* [The task]
Reproduce the listing in full. Omit the pictures.

* [Data shown]

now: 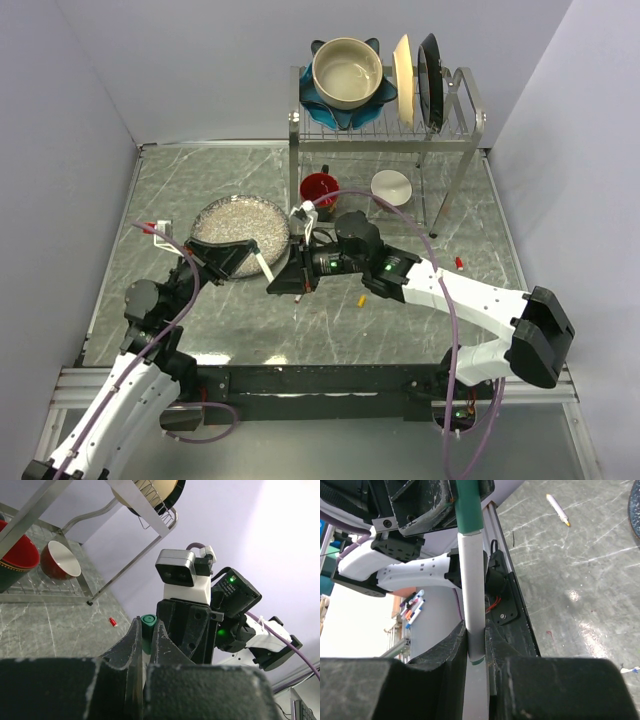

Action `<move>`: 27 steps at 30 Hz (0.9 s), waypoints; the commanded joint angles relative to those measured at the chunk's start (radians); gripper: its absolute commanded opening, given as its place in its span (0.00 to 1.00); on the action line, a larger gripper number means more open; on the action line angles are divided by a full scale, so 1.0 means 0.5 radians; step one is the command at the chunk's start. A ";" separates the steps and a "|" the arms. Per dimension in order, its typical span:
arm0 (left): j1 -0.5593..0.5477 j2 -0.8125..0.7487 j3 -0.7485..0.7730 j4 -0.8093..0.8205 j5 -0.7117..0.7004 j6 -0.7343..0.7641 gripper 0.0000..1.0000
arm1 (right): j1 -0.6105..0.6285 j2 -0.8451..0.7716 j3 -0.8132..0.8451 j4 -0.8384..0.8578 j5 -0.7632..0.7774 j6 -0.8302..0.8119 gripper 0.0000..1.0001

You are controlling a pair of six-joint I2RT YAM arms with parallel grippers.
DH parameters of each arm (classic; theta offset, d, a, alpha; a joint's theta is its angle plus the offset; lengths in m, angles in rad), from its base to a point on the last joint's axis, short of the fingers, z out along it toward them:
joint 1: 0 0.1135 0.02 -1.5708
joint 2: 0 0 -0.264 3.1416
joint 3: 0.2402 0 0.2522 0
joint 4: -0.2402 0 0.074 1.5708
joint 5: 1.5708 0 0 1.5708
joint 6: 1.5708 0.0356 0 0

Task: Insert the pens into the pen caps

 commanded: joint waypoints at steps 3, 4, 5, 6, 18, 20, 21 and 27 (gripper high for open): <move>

* [Solution for this problem]
now: 

Action `<move>`: 27 steps at 30 Hz (0.9 s), waypoints; the commanded joint angles relative to those measured at the chunk's start (radians); gripper: its absolute commanded opening, given as its place in its span (0.00 to 1.00); on the action line, a larger gripper number means more open; on the action line angles are divided by a full scale, so 1.0 means 0.5 radians; step one is the command at the chunk's start. A ";" separates the steps and a "|" the arms. Per dimension in order, its typical span:
arm0 (left): j1 -0.5593..0.5477 j2 -0.8125..0.7487 j3 -0.7485..0.7730 j4 -0.8093..0.8205 j5 -0.7117..0.7004 j6 -0.7343..0.7641 gripper 0.0000..1.0000
arm1 (right): j1 -0.6105..0.6285 j2 -0.8451..0.7716 j3 -0.8132..0.8451 j4 -0.8384..0.8578 j5 -0.7632..0.7774 j6 -0.8302..0.8119 gripper 0.0000..1.0001

You are controlling a pair of six-joint I2RT YAM arms with parallel grippers.
DH parameters of each arm (classic; theta offset, d, a, alpha; a joint's theta is its angle plus the offset; lengths in m, angles in rad), from its base to a point on the last joint's axis, short of the fingers, z out along it toward them:
joint 1: 0 0.1135 0.02 -1.5708
joint 2: 0 0 -0.264 3.1416
joint 3: 0.2402 0 0.2522 0
joint 4: -0.2402 0 0.074 1.5708
joint 5: 1.5708 0 0 1.5708
joint 6: 1.5708 0.0356 0 0

Task: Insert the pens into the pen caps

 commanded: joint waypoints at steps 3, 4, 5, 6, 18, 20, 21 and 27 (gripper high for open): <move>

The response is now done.